I get reducing your attack surface, but to what extent do modern devices still trust the network by default? Laptops and phones have to assume that the WiFi network is not under the control of the user. I guess printers etc assume they are in a trusted network?
It really is difficult to take this seriously when they suggest disabling IPv6. There are already quite a good number of ISPs that use CGNAT for IPv4, which often means that connections die or are intentionally killed in short amounts of time, which can be a huge PITA for certain uses (interactive shells, large downloads, et cetera).
Take Starlink for instance. When on IPv4, you really feel like you're on a janky network that's being rebooted every hour or two. After Starlink enabled IPv6, all sorts of things no longer required babysitting and restarting.
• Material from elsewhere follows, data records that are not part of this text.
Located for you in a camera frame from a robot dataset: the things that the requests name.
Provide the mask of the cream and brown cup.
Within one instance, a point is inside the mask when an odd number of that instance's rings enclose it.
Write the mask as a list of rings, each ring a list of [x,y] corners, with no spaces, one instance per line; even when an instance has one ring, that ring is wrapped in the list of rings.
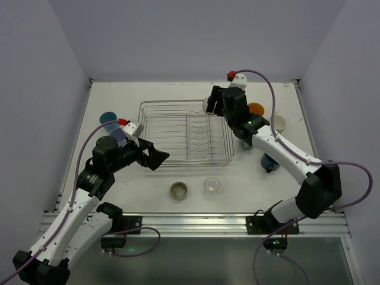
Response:
[[[207,115],[209,115],[209,116],[214,116],[213,111],[208,112],[208,111],[207,111],[207,108],[208,108],[208,98],[205,98],[205,99],[203,100],[203,102],[202,102],[202,109],[203,109],[204,113],[206,113]]]

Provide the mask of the floral white mug orange inside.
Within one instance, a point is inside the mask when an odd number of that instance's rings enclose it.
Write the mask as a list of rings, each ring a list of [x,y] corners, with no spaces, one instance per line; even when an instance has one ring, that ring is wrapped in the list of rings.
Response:
[[[250,113],[253,113],[259,116],[263,116],[265,114],[264,106],[259,103],[249,103],[248,106],[249,106]]]

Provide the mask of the lavender plastic tumbler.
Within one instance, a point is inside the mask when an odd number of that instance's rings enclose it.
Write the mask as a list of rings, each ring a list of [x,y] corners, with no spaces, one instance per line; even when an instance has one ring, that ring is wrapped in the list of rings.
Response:
[[[112,136],[116,139],[118,146],[120,146],[120,147],[124,147],[128,142],[128,139],[127,139],[125,133],[123,132],[122,128],[113,129],[110,132],[110,136]]]

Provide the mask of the speckled beige small cup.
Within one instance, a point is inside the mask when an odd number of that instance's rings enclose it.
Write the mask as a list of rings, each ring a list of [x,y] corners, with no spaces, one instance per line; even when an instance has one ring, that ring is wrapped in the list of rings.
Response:
[[[188,187],[184,182],[175,182],[170,186],[170,195],[174,200],[182,201],[187,197]]]

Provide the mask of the light blue plastic tumbler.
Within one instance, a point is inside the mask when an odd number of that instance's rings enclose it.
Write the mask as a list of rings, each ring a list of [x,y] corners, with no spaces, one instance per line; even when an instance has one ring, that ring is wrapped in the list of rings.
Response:
[[[117,117],[116,113],[114,113],[114,112],[105,112],[105,113],[101,114],[100,117],[99,117],[99,122],[101,124],[105,124],[106,122],[110,122],[110,121],[118,121],[118,117]],[[112,124],[104,126],[103,128],[105,129],[105,131],[108,134],[110,134],[115,129],[119,129],[120,126],[119,126],[118,123],[112,123]]]

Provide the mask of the yellow-green ceramic mug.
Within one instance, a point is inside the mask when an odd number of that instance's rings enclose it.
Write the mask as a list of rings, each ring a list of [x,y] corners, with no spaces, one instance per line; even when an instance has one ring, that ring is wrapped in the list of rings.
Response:
[[[276,133],[282,134],[283,131],[287,128],[287,120],[283,116],[275,112],[270,117],[271,127],[275,129]]]

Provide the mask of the small clear glass cup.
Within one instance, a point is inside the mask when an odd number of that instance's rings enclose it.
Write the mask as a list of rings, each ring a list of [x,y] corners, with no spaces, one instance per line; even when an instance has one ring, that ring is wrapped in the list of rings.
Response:
[[[204,181],[204,189],[208,194],[216,194],[220,189],[220,182],[217,178],[207,178]]]

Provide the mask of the dark blue glossy mug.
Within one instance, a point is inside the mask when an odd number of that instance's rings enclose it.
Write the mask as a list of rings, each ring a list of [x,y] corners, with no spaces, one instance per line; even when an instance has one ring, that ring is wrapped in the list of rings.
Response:
[[[264,153],[261,157],[261,166],[266,173],[271,173],[280,168],[280,165],[268,154]]]

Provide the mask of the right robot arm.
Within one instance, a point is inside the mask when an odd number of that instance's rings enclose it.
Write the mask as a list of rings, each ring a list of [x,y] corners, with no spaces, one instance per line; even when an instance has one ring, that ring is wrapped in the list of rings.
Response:
[[[241,88],[213,86],[205,111],[224,117],[237,138],[269,155],[300,185],[297,195],[276,203],[264,213],[268,224],[278,226],[302,216],[316,219],[341,198],[339,167],[323,166],[320,160],[302,153],[272,130],[268,120],[249,111]]]

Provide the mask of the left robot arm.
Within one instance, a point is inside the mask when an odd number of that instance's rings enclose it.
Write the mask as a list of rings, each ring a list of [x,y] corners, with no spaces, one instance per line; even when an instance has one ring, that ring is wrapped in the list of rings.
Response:
[[[101,202],[115,183],[114,174],[133,163],[156,170],[169,156],[143,139],[123,147],[111,136],[98,139],[71,197],[50,228],[28,251],[15,254],[12,262],[19,278],[28,284],[65,284],[75,256],[101,235],[124,229],[122,209]]]

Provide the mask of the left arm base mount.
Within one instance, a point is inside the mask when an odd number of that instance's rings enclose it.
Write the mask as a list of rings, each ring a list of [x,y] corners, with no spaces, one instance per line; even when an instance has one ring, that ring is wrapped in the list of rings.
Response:
[[[111,250],[115,253],[115,249],[123,248],[126,245],[128,233],[116,235],[116,232],[124,232],[132,230],[131,235],[139,235],[140,230],[137,230],[142,225],[141,216],[124,216],[121,215],[112,221],[112,227],[108,231],[108,235],[102,236],[100,246],[104,250]]]

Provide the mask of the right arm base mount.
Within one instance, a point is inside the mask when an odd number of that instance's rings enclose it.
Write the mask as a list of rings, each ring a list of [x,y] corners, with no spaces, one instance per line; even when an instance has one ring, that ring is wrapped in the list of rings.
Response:
[[[267,241],[263,247],[273,253],[283,254],[288,247],[289,235],[298,235],[300,233],[298,223],[293,222],[286,228],[284,223],[279,223],[274,217],[263,210],[257,210],[253,215],[245,217],[246,231],[249,235],[269,235],[277,231]]]

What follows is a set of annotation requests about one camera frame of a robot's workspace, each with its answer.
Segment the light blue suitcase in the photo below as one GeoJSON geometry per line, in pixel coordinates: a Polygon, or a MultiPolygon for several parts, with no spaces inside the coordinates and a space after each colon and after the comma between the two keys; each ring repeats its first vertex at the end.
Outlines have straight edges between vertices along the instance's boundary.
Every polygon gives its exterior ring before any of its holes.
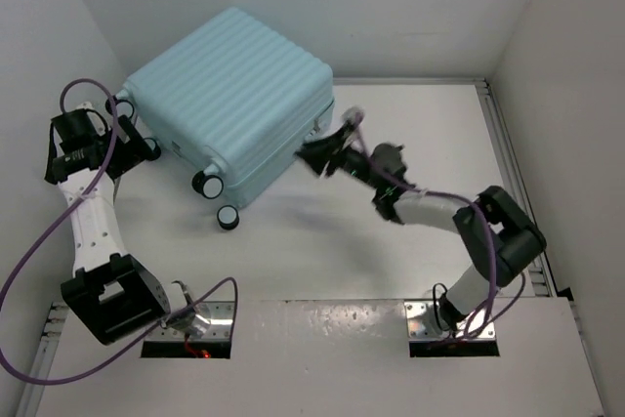
{"type": "Polygon", "coordinates": [[[222,201],[224,230],[328,130],[335,103],[329,64],[234,7],[128,76],[116,97],[193,167],[197,193],[222,201]]]}

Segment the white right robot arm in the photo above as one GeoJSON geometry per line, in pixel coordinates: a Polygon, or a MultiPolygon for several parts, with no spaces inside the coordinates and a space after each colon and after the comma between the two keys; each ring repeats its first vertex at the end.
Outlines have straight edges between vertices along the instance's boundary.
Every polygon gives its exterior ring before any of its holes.
{"type": "Polygon", "coordinates": [[[372,204],[383,220],[456,235],[469,264],[433,297],[434,325],[453,334],[477,311],[489,319],[497,292],[545,251],[545,235],[505,189],[489,186],[470,198],[419,188],[405,178],[401,146],[382,143],[368,151],[354,147],[352,141],[360,138],[358,127],[346,123],[326,138],[302,144],[295,154],[319,177],[342,171],[372,188],[372,204]]]}

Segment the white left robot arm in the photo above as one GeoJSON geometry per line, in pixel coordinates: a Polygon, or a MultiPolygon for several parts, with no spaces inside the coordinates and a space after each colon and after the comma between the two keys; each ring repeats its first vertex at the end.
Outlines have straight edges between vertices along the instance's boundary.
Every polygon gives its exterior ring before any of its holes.
{"type": "Polygon", "coordinates": [[[120,115],[118,137],[86,102],[51,121],[46,182],[68,207],[75,258],[62,298],[95,338],[116,342],[159,321],[189,333],[195,309],[189,295],[174,307],[161,282],[124,246],[114,210],[115,182],[161,149],[143,137],[130,116],[120,115]]]}

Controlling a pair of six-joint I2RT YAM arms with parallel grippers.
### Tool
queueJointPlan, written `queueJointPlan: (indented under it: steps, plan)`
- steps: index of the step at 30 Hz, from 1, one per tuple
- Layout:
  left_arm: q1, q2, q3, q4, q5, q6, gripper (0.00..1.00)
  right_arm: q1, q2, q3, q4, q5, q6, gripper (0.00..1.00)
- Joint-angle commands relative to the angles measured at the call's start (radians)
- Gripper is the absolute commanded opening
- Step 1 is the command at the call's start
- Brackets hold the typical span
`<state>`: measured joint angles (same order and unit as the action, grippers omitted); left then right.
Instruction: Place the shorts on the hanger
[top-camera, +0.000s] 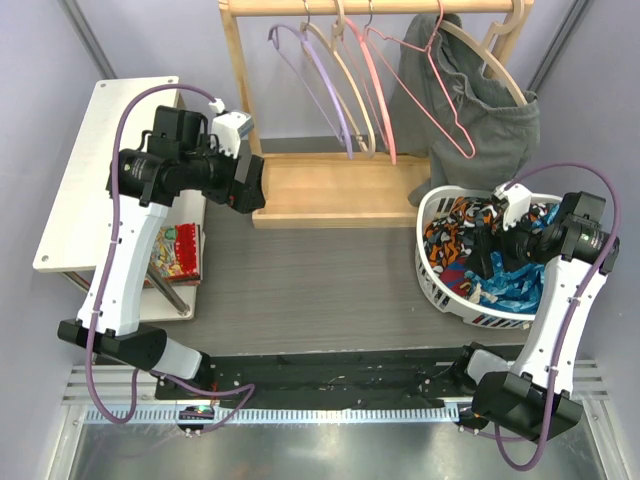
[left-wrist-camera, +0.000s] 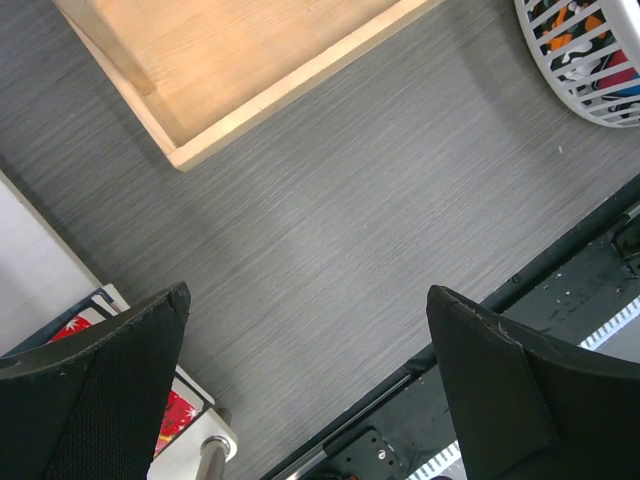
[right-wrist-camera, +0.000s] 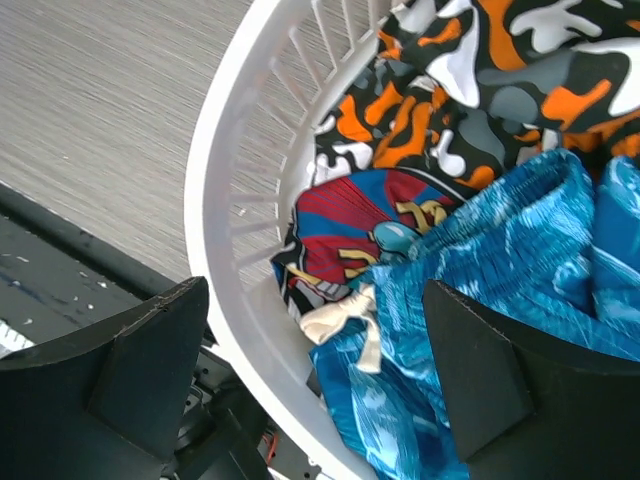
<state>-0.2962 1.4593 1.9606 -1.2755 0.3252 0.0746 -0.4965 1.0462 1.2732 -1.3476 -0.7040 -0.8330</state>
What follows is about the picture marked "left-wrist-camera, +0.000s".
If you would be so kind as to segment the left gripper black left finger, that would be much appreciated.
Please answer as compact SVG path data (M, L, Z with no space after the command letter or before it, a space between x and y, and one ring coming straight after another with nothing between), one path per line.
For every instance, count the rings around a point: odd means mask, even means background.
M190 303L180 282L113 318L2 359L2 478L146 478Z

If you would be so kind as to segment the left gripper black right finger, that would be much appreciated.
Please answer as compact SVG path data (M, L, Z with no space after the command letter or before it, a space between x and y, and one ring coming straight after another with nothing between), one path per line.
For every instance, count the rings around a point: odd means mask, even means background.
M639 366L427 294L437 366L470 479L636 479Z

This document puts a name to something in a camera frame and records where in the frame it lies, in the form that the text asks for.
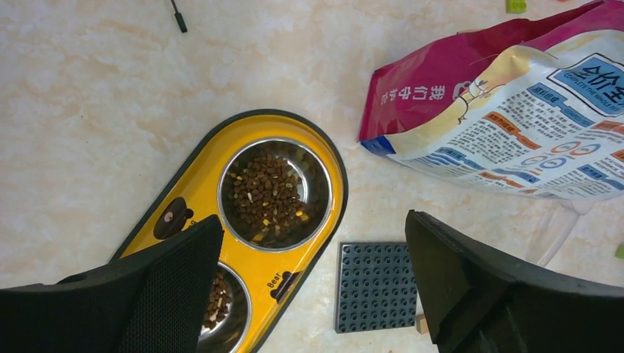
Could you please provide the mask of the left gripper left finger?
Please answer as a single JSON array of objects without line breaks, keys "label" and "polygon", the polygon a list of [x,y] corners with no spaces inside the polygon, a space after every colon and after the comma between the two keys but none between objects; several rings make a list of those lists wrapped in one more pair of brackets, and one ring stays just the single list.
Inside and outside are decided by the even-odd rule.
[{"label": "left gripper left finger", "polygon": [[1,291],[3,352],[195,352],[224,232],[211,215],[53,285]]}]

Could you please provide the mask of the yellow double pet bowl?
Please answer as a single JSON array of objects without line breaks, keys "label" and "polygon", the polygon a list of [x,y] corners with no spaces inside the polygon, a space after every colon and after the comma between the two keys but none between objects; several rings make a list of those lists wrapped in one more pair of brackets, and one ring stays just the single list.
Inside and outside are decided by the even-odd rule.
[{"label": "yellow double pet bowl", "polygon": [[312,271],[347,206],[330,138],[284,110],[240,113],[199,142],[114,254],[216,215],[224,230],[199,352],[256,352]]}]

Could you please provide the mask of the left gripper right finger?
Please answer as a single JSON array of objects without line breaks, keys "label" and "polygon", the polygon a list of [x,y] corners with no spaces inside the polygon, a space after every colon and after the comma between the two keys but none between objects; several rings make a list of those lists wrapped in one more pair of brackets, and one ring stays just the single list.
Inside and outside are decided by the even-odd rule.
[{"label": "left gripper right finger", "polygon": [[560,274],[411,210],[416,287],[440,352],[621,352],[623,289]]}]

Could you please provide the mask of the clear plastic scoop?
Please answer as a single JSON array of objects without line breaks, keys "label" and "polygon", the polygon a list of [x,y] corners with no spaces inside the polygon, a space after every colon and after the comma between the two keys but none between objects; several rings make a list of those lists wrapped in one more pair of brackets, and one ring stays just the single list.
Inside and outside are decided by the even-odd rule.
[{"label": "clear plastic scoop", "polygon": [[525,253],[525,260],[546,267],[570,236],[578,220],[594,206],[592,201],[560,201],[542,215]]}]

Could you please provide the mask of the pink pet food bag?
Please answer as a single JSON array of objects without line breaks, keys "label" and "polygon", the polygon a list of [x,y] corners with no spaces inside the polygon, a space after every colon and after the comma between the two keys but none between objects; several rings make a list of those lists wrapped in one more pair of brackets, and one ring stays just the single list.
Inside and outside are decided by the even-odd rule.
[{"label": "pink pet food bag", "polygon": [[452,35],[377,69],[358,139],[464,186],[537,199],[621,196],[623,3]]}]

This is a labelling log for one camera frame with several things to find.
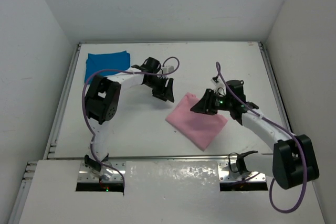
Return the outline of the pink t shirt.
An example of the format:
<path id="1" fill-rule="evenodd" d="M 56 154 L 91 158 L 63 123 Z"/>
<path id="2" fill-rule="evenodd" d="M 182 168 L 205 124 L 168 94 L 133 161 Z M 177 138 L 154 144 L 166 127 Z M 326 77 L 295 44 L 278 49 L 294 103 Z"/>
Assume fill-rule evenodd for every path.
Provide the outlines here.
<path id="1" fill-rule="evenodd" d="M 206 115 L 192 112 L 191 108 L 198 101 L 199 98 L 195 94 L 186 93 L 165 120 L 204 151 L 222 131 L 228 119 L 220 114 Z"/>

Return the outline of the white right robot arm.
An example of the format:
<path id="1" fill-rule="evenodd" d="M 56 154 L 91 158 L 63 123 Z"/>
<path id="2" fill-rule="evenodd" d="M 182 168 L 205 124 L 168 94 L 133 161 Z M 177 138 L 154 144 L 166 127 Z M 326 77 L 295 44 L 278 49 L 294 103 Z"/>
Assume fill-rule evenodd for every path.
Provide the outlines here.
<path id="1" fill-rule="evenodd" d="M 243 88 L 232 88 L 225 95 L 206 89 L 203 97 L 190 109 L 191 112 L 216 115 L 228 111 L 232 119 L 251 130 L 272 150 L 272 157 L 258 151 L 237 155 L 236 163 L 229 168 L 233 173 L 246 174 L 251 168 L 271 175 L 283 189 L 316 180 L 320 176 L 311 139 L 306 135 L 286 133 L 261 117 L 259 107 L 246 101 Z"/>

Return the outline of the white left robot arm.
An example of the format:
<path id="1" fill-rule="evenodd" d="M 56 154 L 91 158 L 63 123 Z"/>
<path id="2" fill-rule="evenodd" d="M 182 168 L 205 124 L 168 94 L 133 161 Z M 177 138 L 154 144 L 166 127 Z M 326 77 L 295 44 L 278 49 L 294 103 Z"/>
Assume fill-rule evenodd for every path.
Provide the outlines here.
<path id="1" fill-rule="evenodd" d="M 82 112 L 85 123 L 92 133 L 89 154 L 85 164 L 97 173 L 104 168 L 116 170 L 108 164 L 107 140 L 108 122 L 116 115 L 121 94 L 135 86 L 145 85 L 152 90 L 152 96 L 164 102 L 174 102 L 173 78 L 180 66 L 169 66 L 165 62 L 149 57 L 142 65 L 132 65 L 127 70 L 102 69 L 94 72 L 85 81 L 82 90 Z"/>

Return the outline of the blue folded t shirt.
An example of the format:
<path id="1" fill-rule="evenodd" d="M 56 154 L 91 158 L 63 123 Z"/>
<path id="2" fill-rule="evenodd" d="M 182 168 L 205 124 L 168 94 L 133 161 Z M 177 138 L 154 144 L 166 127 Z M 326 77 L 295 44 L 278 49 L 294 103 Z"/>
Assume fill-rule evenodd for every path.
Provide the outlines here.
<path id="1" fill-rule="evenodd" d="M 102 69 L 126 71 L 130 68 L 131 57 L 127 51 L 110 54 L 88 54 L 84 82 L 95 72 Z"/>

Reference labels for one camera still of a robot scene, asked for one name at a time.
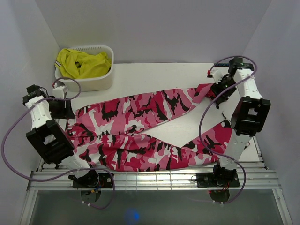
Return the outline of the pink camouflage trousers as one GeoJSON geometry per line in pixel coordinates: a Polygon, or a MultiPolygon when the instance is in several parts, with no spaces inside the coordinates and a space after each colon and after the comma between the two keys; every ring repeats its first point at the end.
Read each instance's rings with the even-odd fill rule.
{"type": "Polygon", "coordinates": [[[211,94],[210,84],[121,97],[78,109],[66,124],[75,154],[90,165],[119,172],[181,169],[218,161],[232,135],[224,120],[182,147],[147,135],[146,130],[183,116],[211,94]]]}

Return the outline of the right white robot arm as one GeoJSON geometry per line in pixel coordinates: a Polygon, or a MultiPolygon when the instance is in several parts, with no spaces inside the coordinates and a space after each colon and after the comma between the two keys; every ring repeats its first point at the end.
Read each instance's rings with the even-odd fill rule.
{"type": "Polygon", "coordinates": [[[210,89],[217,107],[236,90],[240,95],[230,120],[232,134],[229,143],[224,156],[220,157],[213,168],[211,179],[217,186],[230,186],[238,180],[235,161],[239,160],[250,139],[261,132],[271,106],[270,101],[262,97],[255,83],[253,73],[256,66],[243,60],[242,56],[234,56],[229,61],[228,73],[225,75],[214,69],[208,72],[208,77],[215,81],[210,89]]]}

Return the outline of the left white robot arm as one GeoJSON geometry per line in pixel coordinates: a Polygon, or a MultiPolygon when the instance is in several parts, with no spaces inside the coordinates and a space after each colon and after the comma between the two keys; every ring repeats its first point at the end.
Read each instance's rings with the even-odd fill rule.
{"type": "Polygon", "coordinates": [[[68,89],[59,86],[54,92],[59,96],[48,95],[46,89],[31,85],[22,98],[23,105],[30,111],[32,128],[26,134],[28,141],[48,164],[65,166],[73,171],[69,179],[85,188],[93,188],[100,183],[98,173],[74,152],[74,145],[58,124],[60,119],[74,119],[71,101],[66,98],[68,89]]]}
The quality difference between IPv4 via CGNAT and native IPv6 is huge and noticeable, even for people who have no idea what's going on behind the scenes.
Perhaps regular people can naively suggest turning off IPv6 because they don't know any better and they believe the FUD they've heard and read about, but if you're putting up a web site claiming to have good advice and you put more weight on FUD over real world experience and solid reasoning, then I'd be suspicious about everything they've written.
People incl home users have a lot of uses for e2e connectivity. But it's of course a self-fulfilling prophecy, when we make the internet more like TV ("receive only") the network effects curve down and people use less of it.